Profile Image for Marie.
1,686 reviews11 followers
September 5, 2023
This one was a bit harder to get into than the first one but one of my daughters liked it and could follow along with the story even though it was written a long time ago and we didn't know all the lingo. I prob won't read another.
Profile Image for Rose Smith.
184 reviews7 followers
August 31, 2022
The kids and I love this series. A fun read aloud for school 📚
Profile Image for Marissa.
Author 2 books45 followers
July 18, 2022
I loved Edward Eager’s fantasy books as a child, especially how they can all be enjoyed as standalone stories but exist in a shared (and very whimsical) universe. The kids in Knight’s Castle are the children of the kids in Half Magic , and now they get an adventure of their own: at night, their toy castle comes to life, and the kids shrink down to tin-soldier-size and have "yeomanly" exploits.

However, upon reread, this book didn’t hold up for me as well as I would have liked. The kids are obsessed with Ivanhoe and a lot of Knight’s Castle relies on familiarity with Ivanhoe’s story and characters, which I don’t believe is common knowledge for children anymore (it wasn’t even common knowledge for me as a ‘90s kid). Meanwhile, the comedy scenes of medieval knights playing baseball and zipping around in electric cars feel very A Connecticut Yankee in King Arthur's Court … but I’ve never been wild about Connecticut Yankee.

Still, there are some delightfully weird ideas here, especially when the medieval tin soldiers come into conflict with the “giants” across the way (really a family of dolls in Ann’s neglected dollhouse).
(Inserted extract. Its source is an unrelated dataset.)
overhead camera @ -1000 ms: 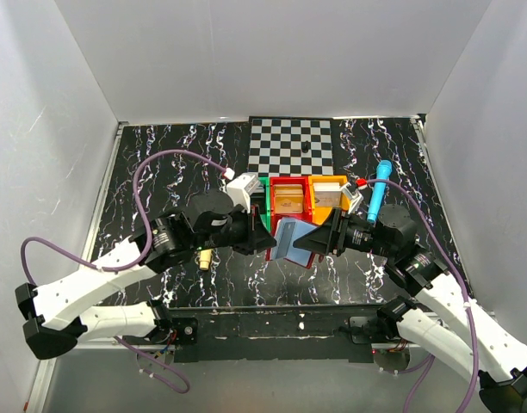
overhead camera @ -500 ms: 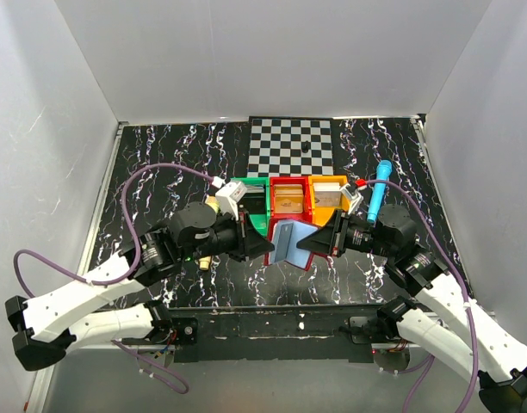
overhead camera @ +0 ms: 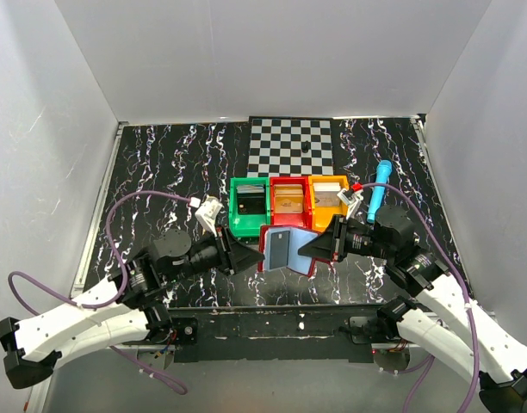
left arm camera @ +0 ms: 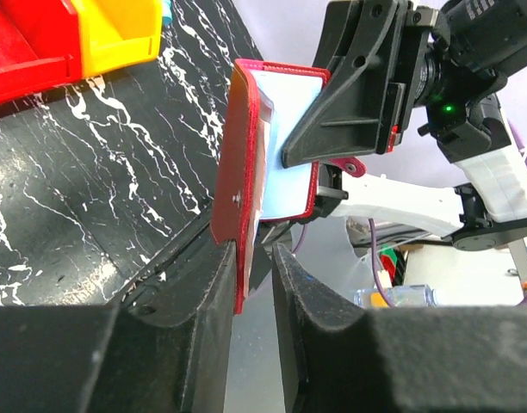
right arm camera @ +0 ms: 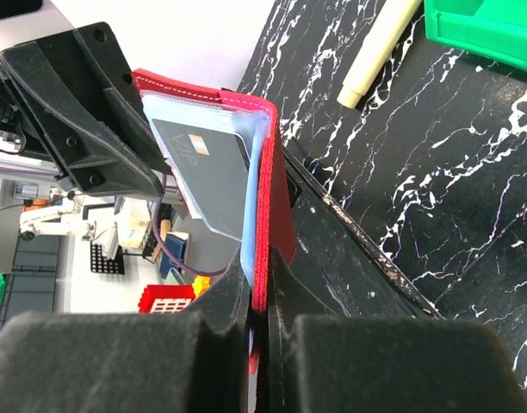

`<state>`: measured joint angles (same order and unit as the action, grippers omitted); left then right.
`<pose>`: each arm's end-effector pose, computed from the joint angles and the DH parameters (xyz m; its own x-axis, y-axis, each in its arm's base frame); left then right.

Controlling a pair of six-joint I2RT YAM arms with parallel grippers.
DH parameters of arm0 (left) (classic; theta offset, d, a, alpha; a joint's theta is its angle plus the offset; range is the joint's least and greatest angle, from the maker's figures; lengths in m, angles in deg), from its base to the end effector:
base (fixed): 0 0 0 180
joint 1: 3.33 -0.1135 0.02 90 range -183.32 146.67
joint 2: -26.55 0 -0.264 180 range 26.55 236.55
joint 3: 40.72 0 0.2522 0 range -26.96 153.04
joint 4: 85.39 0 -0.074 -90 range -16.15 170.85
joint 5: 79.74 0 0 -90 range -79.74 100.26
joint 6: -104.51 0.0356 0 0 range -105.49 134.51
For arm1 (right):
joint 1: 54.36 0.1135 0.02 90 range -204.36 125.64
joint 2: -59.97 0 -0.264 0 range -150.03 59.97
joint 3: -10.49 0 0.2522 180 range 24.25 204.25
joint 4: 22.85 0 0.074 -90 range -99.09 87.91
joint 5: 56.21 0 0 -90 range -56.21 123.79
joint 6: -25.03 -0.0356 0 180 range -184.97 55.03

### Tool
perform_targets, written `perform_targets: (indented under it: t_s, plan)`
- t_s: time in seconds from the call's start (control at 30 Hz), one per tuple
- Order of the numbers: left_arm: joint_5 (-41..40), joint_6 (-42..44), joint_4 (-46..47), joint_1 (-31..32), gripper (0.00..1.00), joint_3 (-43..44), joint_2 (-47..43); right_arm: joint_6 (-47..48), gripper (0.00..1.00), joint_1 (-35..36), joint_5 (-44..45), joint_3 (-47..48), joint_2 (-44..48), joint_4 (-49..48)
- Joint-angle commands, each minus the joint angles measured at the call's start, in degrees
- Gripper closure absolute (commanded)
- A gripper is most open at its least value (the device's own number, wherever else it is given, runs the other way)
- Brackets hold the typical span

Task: Take the credit cards out of the card holder
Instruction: Open the card holder at the center of the board.

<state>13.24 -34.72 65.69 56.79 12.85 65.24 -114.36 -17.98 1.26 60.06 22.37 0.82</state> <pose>0.0801 -0.1431 0.3167 -0.7537 -0.2063 -0.6240 0.4903 0.4556 -0.7429 0.1170 0.1100 0.3058 -0.8077 0.1999 -0.5546 -0.4775 0.3298 0.8144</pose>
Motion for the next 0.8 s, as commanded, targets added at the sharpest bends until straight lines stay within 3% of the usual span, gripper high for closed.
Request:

Eager is a clever writer; whole pages go by with every paragraph ending in some deadpan joke. There’s even some sneaky 1950s-era political satire that went over my head as a child. The kids set up a throne room for their King John figurine in an unused fireplace, and then at night, “behind this iron curtain,” John’s despotic tendencies go in the direction of “rounding up the deer for a collective farming experiment.” I see what you did there, Mr. Eager!